Still another company, Applied Spine Technologies (New Haven, Connecticut), is developing what it terms a “less invasive” alternative for patients currently offered fusion or disc replacement. Its AST device for treatment of chronic low back pain is a posterior “flexible stabilization” system to support an injured or degenerated spine while preserving spine motion and flexibility.
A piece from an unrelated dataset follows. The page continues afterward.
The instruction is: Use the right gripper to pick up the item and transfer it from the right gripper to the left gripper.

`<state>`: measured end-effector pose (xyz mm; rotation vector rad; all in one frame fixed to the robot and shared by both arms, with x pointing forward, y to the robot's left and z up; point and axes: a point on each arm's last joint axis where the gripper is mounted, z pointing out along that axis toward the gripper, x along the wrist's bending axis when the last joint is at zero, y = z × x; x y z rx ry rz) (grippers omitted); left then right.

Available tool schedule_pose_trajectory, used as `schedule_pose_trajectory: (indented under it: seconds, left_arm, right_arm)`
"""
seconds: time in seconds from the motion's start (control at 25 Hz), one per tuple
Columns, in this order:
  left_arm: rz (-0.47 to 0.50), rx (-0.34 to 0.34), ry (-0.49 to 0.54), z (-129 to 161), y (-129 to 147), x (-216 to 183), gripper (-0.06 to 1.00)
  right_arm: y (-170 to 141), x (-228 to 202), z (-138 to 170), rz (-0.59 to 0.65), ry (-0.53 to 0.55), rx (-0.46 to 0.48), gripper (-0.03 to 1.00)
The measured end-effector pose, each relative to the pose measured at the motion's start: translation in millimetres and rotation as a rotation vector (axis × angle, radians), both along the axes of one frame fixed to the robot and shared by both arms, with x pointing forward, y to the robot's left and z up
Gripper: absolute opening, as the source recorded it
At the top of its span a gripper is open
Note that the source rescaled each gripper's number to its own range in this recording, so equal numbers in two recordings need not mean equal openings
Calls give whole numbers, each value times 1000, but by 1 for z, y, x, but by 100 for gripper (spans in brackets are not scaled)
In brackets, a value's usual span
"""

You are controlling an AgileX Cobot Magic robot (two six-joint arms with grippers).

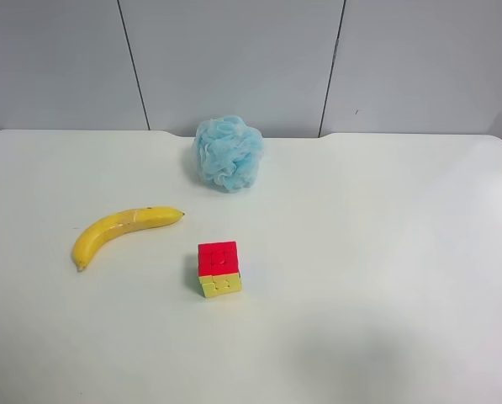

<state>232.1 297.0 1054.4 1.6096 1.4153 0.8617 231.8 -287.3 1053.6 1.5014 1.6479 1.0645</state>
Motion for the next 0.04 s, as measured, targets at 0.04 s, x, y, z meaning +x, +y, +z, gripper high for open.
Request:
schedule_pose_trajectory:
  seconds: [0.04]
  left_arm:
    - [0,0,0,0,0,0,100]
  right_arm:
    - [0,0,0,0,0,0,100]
It requires no tissue removal or replacement.

In the above-mentioned November panel meeting, Guyers’ colleague at TBI, spine surgeon Barton Sachs, MD, noted what will distinguish these devices from one another in a potentially crowded field: “The disc that differentiates itself, that allows for revision surgery, that can go in more minimally invasively, will have a competitive advantage.”

Toselli said that the next big R&D step towards a more biological solution for degenerative discs is range-of-motion enhancement – what the Charit is designed to do.

“As we start to move from fusion to motion, and as we start to feel that preserving motion is a good thing in the spine, I think the next logical step would be to try to continue to evolve motion products, next generation discs as well as nucleus replacement devices.”

He noted that as medicine continues to rearrange the continuum of care – meaning, treating patients earlier in disc degeneration to improve long-term, “Then I think you start talking about the ultimate solution being a biological one.”

While declining to estimate specific adoption rates for these devices, Toselli predicted an increase over time in their use if physicians and patients continue to report positive experiences with them. And he believes patients will ultimately push for technologies that don’t fuse the spine.

“I think it’s up to the company and the surgeon in partnership to define the responsible way to apply the technology.”